### Task requirements
Within the listing below, locate all lines containing the word "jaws". Copy each one.
━━━━━ Dataset extract ━━━━━
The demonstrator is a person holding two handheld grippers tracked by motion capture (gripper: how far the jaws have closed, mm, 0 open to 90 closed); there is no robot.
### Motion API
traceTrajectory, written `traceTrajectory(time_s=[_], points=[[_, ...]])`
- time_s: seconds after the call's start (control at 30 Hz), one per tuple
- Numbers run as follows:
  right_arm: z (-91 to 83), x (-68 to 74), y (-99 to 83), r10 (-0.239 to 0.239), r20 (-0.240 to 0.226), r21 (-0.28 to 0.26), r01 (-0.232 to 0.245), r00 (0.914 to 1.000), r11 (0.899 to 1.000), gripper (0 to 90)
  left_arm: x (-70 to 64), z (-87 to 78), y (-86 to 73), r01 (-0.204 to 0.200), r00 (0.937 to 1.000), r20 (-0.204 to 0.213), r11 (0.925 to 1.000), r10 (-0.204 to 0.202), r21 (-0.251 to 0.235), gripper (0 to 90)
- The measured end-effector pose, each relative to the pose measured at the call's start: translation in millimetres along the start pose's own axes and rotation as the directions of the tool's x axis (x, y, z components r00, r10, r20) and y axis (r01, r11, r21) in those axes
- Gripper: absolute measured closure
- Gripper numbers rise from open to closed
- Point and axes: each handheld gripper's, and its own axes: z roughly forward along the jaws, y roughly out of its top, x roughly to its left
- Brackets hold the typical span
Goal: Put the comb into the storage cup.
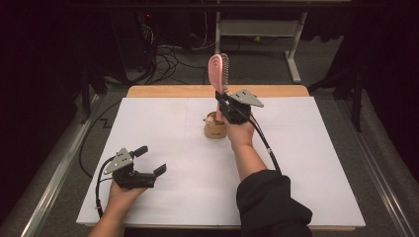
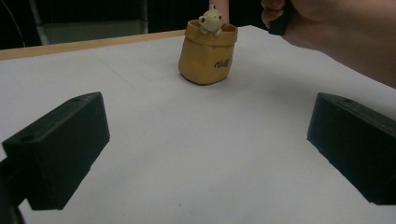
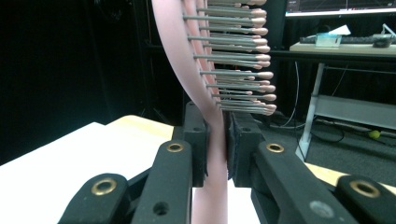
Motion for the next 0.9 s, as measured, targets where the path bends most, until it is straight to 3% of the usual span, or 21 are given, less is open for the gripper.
traceTrajectory(time_s=[0.5,0.9], points=[[1.3,0.2,-21.9,0.022,0.010,0.009,-0.022,0.9997,1.000,81.4,0.7,-1.1,-1.5,0.010,0.9999,0.005,1.0000,-0.010,0.000,0.0],[-4.2,-2.9,-28.8,0.050,0.021,0.006,-0.050,0.9986,0.999,81.4,-0.3,0.7,-2.8,0.011,0.9999,0.012,0.9999,-0.012,0.008,0.0]])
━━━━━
### Response
The demonstrator is a person holding two handheld grippers tracked by motion capture (gripper: how far the jaws have closed, mm, 0 open to 90 closed); there is no robot.
- Point and axes: each handheld gripper's, and its own axes: z roughly forward along the jaws, y roughly out of its top, x roughly to its left

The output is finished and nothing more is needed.